Hell’s halls, corrupt with blood of innocence;
these splendid mansions cost the weak and small
their hopes and dreams, their loves, their lives, their all -
in order that Sir Robert rule there hence
in luxury. Thus Giles the Fool cares not
for all the wealth and wonder that he sees.
By choice he’d rather never take his ease
within this many-tower’d sham Camelot.
But now he steels himself to say such things
as fools or jesters never said before;
to shake foundations bolstering the law,
and contradict the privilege of kings -
by saying rights a ruler claimed from God
required account for every step he trod.

Now as he enters into halls obscene,
Giles gasps, then covers up in coughs his shock;
there stands the huntsman, solid as a rock,
he and his hounds by others all unseen.
The seven sorcerers that Robert toasts
are sat in seats of honour nigh their lord;
belov’d Columba dressed in blue them poured
the blood of grapes, received from far French coasts.
And all among them sat in armour bright
a boy, who must impersonate a man;
alone amidst them, lost without a plan,
the one whose lonely lot was silent knight.
Though shining breastplate sparked with starry gleams,
to Giles the smith-wrought metal empty seems.

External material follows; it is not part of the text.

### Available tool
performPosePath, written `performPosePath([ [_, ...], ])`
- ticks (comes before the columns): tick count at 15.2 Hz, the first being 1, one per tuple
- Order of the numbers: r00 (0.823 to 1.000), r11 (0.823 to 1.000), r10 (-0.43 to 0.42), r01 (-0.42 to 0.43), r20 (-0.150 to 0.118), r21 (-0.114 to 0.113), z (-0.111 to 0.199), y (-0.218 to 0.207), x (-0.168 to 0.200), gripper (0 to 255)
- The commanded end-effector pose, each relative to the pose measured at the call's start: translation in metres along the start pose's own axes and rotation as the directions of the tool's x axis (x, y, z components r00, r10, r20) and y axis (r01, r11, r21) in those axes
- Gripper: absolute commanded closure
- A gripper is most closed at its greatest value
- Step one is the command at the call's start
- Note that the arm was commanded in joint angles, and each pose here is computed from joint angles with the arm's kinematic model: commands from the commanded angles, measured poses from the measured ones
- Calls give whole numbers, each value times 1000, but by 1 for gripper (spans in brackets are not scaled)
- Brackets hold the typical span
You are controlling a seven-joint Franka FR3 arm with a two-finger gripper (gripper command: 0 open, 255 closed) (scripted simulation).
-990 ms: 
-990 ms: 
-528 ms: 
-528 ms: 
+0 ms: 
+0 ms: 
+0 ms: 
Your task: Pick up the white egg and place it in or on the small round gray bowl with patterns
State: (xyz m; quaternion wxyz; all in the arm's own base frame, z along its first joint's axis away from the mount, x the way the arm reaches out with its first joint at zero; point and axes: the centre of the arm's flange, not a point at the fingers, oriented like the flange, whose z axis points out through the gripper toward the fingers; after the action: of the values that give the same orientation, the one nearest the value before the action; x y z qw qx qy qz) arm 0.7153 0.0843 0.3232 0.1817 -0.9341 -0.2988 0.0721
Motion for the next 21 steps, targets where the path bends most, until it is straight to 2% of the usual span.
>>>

Sir Robert sees his Fool. “Now then, be quick!
Waited have we for Arthur’s famous word.
What has the starry dreamer said, absurd,
sullying proper kingship? Makes me sick.
But for his luck in getting sorcerous help,
kingdom of nothing would he have at all;
since he insists on serving Merlin’s call,
his is not royalty; a wizard’s whelp
all he will ever be. And thus his lot,
piping a minor tune on history’s stage.
Death of his beneficial mentor Mage,
final will cause the fall of Camelot.
So get it over! Read it out aloud,
if for no cause but making mute knights proud.”

Through this Columba weaves a steady route,
seeing no purpose served to irk the brute.
Above her, on a ledge, she sees a dove,
and stops a moment, smiling all her love –
but Ranulet frowns, scowling, “Make thee haste”,
while Robert places bets she won’t stay chaste.
Trefor sits still as if an empty shell;
the huntsman holds unseen the hounds of hell.
Giles with a prayer for help unrolls the scroll,
and wonders what wise words might bring his goal.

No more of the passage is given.